═══ DATA SHOWN ═══
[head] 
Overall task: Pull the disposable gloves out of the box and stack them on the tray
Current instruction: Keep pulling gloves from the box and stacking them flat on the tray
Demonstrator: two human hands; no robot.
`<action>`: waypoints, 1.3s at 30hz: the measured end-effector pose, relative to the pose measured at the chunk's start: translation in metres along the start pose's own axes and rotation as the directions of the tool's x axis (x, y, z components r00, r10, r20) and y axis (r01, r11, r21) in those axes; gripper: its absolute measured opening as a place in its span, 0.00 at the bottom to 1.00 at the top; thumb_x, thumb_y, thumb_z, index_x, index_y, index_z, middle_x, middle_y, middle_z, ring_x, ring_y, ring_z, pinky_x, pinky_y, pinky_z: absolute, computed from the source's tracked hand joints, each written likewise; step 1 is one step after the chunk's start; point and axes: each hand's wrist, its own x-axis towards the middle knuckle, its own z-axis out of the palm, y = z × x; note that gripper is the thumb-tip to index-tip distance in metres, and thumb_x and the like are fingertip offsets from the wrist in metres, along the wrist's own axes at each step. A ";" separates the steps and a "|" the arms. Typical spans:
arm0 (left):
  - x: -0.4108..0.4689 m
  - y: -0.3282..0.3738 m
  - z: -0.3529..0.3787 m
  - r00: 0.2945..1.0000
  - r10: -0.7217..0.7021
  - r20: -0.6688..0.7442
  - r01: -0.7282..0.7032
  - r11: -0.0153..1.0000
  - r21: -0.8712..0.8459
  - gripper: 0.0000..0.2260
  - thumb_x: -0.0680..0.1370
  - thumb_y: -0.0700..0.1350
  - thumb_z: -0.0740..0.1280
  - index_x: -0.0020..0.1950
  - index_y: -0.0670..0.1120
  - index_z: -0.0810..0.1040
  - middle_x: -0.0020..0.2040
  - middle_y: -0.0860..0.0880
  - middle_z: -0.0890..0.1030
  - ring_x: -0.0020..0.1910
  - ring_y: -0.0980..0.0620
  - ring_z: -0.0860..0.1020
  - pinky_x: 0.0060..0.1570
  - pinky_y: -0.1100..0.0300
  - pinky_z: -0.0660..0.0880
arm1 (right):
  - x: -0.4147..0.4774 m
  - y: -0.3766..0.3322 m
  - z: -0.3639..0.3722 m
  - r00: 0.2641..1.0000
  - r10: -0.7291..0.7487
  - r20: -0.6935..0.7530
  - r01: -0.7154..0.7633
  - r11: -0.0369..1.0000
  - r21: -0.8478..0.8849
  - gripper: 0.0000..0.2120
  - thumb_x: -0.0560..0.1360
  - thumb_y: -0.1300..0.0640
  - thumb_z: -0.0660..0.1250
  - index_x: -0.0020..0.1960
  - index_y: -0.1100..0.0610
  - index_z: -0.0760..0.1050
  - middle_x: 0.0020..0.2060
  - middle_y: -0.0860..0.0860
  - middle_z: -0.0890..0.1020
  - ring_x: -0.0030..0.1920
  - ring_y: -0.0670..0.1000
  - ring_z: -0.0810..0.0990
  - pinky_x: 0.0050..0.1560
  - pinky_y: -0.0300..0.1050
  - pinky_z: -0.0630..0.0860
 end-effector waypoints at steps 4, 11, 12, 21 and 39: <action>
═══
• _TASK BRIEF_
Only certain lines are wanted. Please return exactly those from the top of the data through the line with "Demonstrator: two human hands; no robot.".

• _ANSWER SECTION_
[head] 
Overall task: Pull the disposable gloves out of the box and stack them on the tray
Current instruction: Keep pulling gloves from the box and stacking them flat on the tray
Demonstrator: two human hands; no robot.

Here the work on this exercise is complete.